Muirfield Course Overview & History

Muirfield golf course 595

THE BRITISH OPEN will be held at Muirfield golf club in Gullane, East Lothian, Scotland, for the 16th time in 2013.

Muirfield, or The Honourable Company of Edinburgh Golfers as the golf club at Muirfield was historically known, is one of the oldest golf clubs in the world, and the source of the earliest written rules of golf, which date back to 1744.

The club has only been based at its present location comparatively recently. The current course was opened in 1891 after being moved from its previous home at the links in nearby Musselburgh. Just a year later, in 1892, it hosted its first Open Championships, which was won by Harold Hilton, one of only three amateurs to have lifted the Claret Jug.

[box type=”info”]Muirfield at a glance:

Course length 7,192 yards, par 71.

First Open: 1892. Previous Open: 2002, won by Ernie Els[/box]

THE course is renowned amongst golfers as being perhaps the fairest test of all the Open venues, with few of the quirky bounces and hidden danger that links courses often contain.

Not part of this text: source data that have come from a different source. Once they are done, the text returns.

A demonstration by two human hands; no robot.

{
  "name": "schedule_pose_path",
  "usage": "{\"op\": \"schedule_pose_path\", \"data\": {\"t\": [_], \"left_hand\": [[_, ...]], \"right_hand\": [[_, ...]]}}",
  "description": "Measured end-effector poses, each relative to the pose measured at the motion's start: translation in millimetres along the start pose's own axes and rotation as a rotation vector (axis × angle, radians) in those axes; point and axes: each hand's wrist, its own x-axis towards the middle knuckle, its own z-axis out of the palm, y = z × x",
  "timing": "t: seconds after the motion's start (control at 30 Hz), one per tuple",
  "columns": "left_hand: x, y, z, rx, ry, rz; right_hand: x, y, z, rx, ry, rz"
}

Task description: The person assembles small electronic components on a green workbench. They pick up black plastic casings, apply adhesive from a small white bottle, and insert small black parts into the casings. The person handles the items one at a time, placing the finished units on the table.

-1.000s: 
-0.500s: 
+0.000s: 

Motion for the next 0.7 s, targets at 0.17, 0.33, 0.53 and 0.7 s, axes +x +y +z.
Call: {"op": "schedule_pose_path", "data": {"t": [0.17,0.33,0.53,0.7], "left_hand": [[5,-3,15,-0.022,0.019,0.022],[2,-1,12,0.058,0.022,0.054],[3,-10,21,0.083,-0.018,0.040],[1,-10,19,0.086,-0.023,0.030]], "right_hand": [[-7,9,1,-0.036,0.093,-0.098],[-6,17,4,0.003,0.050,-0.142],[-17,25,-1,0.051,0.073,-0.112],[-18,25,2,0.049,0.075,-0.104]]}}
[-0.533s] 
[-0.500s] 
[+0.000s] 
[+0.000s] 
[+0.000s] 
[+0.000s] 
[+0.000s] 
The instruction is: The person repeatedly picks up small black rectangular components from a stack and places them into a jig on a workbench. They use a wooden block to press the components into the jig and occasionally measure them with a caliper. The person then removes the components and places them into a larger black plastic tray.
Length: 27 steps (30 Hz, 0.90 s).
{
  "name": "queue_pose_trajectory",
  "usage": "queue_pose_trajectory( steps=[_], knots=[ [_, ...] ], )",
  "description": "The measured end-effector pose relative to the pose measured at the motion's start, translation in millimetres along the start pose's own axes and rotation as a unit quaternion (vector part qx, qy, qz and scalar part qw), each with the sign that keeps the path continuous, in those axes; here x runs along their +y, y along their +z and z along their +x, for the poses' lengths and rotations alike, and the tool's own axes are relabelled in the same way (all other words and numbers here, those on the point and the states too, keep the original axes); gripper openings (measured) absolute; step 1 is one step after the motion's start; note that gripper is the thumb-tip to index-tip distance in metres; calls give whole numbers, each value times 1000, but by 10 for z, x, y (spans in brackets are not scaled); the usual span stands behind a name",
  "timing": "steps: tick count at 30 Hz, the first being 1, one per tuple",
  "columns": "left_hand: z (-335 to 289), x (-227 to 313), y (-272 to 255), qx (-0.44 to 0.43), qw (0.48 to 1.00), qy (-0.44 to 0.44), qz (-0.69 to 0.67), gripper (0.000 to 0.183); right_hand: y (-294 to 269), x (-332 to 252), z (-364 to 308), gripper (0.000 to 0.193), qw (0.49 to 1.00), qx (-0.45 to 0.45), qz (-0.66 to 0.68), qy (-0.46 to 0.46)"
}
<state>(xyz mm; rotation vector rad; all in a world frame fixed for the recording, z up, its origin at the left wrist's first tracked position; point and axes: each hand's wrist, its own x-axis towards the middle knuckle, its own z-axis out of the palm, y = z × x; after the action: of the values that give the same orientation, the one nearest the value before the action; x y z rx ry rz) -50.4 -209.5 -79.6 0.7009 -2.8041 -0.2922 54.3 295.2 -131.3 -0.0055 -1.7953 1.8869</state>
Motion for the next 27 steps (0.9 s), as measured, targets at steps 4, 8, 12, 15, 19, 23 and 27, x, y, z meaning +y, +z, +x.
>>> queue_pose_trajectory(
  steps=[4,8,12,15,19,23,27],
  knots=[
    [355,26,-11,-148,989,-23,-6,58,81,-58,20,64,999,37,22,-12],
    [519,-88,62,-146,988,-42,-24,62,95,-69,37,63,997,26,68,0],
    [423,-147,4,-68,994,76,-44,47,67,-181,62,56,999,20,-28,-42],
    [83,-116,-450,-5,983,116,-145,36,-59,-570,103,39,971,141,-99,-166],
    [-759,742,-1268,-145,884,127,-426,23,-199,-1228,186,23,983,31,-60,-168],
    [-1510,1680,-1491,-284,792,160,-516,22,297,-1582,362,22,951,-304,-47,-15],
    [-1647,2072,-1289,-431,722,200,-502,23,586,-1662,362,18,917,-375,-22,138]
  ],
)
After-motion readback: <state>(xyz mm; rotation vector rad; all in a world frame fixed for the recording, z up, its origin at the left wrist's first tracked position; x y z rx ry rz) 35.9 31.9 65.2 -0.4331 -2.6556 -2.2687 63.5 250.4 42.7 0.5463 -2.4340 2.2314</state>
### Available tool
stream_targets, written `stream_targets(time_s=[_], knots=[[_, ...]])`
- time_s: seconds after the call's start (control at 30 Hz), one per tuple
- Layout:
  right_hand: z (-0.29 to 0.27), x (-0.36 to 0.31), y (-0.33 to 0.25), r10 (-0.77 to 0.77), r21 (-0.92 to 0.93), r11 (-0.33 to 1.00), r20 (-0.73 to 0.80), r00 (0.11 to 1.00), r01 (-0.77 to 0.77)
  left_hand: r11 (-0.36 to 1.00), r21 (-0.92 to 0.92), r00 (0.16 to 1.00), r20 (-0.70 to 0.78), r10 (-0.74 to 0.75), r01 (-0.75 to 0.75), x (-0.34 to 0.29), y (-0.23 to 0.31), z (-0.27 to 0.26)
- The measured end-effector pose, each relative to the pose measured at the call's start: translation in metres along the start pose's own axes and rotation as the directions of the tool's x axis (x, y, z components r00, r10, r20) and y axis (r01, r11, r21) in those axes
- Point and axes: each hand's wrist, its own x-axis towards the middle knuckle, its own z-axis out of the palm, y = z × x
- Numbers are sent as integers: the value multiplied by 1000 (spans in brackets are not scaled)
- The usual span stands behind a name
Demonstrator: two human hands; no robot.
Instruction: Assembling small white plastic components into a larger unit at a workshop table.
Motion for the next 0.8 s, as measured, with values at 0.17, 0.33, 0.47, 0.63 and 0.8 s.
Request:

Two circuits of nine holes rotate in opposite directions, the back nine looping inside the front nine, ensuring that the golfer is never faced with the same wind direction on two consecutive holes. As Jack Nicklaus once put it, “What you see is what you get.”

Whether the honesty of the layout has had anything to do with it or not, the fact remains that Muirfield has an astonishing record of identifying the greatest golfers of the age, with a roll of honour which reads like a Who’s Who of golf over the last century, with winners including Harry Vardon, James Braid, Ted Ray, Walter Hagen, Henry Cotton, Gary Player, Jack Nicklaus, Lee Trevino, Tom Watson, Nick Faldo and Ernie Els.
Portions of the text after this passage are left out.